▶ [What you will do] Among the entries below, find the lines with "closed" and copy them.
Data shown below:
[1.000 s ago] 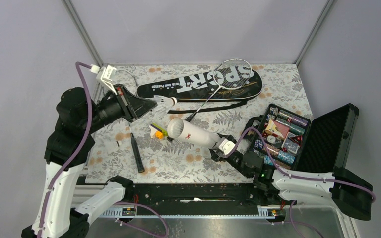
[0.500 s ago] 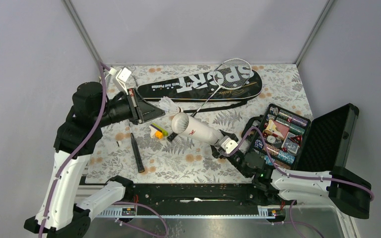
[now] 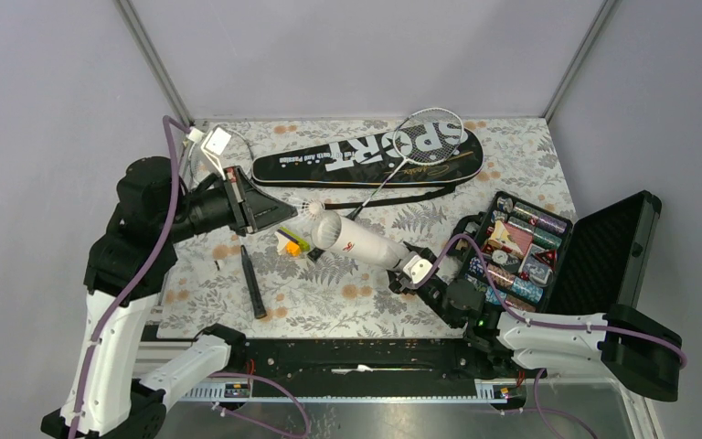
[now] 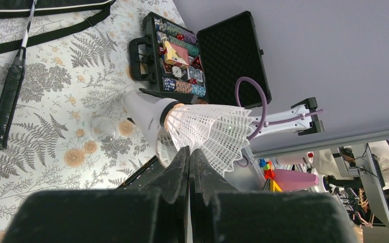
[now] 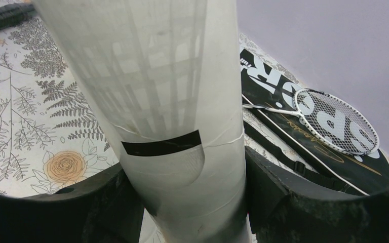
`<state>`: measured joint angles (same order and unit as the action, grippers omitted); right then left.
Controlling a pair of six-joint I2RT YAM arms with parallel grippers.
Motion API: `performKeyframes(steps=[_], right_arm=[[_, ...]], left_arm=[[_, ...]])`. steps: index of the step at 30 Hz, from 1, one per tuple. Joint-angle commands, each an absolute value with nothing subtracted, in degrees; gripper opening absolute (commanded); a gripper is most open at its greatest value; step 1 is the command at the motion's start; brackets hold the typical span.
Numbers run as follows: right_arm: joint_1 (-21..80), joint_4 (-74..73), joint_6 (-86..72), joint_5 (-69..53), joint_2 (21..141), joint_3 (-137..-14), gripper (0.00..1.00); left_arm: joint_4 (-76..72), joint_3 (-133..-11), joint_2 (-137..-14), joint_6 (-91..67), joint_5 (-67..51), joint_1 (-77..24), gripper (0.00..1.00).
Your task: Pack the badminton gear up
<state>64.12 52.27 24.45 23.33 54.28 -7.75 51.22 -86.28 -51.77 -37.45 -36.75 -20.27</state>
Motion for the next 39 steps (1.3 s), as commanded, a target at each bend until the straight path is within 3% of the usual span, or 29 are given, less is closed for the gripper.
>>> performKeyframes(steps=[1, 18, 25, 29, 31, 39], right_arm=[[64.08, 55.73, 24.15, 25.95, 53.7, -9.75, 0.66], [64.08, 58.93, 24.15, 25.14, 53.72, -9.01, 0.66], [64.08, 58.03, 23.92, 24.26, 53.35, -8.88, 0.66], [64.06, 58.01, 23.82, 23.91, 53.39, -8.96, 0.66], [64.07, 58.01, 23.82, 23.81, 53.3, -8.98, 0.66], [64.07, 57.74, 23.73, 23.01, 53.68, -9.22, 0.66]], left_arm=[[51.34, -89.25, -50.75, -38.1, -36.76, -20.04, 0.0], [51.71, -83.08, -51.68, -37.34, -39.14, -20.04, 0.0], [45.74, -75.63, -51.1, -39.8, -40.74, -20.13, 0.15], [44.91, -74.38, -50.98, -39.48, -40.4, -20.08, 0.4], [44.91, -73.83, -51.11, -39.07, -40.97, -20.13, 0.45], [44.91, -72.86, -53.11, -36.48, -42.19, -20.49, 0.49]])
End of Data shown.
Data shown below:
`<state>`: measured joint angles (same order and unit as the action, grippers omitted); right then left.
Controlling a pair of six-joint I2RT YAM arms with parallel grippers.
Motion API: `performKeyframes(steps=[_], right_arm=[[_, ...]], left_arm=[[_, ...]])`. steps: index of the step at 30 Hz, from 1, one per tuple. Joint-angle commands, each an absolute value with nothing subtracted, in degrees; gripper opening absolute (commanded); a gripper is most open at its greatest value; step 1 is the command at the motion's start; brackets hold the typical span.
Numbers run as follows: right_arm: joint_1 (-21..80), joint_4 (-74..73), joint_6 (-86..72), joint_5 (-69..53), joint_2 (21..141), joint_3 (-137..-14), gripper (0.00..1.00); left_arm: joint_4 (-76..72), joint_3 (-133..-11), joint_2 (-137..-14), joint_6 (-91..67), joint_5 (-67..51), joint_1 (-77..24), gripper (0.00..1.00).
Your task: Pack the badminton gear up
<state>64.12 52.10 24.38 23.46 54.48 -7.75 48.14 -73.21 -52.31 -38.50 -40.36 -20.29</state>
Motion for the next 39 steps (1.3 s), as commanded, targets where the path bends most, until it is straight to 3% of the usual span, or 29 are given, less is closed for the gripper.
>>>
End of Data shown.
▶ [Written solution]
Motion for the next 39 steps (1.3 s), as commanded, a target at each bend until the straight path is within 3% of the usual span, or 29 are given, less is closed for the gripper.
Motion for the next 39 steps (1.3 s), as commanded, targets where the path bends most, until it is straight to 3% of the usual span, or 29 are given, less is closed for the gripper.

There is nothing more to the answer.